After locating the line with "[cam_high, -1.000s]" in the entries below, output it and each following line up to and including the line with "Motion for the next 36", exactly and without pictures.

[[ RECORD SET open ]]

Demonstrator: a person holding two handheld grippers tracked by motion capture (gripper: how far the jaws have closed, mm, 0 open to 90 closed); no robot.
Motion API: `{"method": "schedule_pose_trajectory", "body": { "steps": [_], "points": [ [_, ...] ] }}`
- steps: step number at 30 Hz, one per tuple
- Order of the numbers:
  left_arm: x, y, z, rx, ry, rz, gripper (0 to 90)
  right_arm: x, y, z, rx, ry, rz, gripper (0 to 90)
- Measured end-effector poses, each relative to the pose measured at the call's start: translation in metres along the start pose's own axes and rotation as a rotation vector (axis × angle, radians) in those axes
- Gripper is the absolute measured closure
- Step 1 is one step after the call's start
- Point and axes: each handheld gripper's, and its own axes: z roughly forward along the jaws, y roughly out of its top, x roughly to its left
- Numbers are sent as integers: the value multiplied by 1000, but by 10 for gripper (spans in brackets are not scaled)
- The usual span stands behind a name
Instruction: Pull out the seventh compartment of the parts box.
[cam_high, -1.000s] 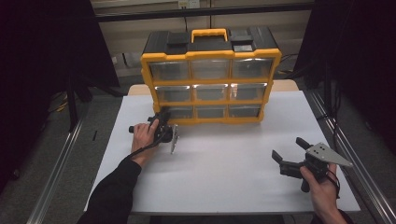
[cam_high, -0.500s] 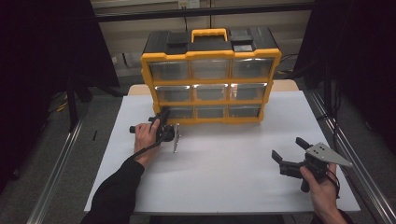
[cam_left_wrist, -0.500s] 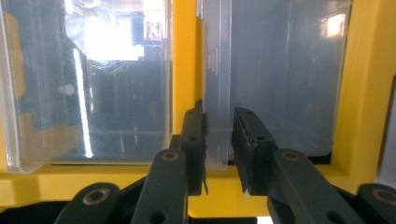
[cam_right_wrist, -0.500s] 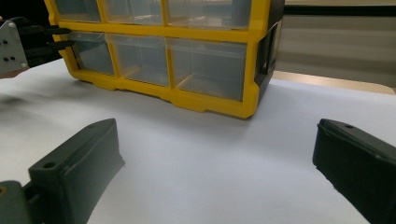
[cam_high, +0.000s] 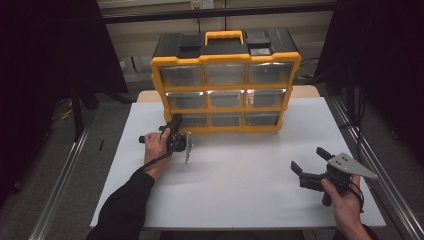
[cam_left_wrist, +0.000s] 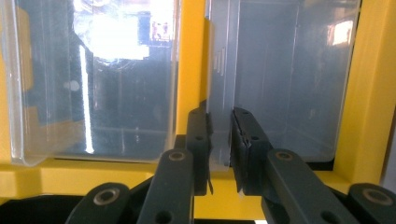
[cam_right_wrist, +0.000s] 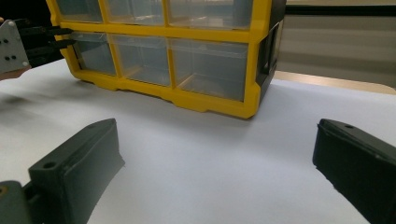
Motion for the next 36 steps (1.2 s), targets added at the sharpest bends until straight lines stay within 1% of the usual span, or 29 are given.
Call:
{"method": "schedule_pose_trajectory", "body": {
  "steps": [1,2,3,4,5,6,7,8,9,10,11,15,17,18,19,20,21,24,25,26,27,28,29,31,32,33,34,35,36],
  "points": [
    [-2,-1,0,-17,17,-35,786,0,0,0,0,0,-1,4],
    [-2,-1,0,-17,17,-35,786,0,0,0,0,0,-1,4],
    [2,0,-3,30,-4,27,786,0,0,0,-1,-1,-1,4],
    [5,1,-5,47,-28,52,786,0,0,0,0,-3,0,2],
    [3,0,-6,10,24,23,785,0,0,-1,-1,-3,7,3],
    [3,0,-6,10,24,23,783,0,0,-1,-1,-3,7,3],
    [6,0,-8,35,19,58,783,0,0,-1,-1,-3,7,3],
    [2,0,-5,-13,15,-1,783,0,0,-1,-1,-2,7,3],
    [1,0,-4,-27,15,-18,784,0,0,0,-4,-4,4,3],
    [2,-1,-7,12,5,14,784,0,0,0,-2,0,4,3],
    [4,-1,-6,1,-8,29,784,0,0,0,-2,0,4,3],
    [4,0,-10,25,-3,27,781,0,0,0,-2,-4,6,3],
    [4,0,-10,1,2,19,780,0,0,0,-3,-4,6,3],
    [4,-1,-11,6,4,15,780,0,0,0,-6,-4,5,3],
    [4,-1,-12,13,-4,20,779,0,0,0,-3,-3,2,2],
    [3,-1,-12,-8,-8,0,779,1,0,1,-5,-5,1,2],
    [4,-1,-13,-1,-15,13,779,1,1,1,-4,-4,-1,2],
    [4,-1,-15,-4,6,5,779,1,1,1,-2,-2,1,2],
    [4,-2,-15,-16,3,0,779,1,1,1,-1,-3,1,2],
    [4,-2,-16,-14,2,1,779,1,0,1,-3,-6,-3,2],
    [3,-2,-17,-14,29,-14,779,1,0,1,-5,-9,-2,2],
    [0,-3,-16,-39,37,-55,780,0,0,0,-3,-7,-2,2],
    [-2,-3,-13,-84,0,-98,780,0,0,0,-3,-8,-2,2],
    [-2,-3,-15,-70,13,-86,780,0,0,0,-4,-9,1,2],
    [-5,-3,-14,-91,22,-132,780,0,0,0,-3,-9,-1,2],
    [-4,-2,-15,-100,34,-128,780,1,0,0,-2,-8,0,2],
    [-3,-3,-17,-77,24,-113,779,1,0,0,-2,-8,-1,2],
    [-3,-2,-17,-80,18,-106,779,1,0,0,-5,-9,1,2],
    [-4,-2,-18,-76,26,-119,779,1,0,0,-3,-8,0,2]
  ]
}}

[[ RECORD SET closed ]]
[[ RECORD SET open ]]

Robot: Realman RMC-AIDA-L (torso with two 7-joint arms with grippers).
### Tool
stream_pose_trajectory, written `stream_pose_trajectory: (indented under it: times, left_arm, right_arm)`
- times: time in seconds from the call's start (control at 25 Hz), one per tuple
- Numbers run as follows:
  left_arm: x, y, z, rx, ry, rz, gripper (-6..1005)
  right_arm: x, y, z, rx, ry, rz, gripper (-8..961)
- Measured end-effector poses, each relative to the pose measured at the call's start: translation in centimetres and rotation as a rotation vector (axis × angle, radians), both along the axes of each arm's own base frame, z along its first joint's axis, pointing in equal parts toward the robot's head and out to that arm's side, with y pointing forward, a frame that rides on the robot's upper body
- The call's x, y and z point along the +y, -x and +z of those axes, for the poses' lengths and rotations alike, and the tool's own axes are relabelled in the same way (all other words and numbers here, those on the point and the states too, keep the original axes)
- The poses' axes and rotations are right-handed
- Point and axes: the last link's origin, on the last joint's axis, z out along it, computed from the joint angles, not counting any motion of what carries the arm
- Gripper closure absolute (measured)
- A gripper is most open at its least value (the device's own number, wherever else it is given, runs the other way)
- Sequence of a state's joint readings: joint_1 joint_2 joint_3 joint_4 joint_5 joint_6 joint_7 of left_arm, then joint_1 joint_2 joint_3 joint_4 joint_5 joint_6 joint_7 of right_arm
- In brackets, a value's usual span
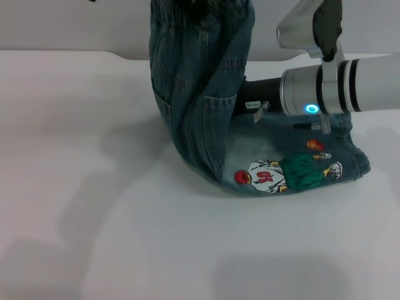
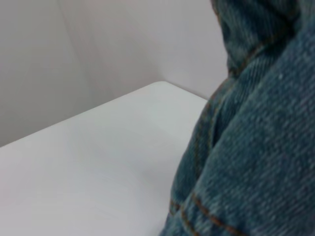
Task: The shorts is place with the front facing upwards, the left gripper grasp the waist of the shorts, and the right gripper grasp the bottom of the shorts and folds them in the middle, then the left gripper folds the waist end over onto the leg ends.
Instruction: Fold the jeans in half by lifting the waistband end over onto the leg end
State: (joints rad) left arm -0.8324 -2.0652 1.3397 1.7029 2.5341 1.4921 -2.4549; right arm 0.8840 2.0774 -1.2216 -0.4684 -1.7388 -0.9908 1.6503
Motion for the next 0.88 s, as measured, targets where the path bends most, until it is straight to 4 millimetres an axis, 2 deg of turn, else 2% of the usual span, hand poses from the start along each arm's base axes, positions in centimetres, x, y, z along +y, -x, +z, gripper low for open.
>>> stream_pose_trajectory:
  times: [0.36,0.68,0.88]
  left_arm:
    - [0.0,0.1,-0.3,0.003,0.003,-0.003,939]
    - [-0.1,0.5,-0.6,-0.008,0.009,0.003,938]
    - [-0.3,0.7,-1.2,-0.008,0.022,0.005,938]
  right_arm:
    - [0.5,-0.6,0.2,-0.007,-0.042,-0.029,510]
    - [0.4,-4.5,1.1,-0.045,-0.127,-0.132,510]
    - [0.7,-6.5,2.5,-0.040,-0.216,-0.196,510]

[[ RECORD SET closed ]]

# WRITTEN ANSWER
[cam_high, -1.000s] 
[cam_high, -0.500s] 
[cam_left_wrist, -0.500s] 
[cam_right_wrist, -0.500s] 
[cam_high, +0.000s] 
[cam_left_wrist, +0.000s] 
[cam_right_wrist, +0.000s] 
Motion for the next 36 steps (1.2 s), targets added at the sharpest bends until straight lines stay within 1% of the usual span, or 29 are given.

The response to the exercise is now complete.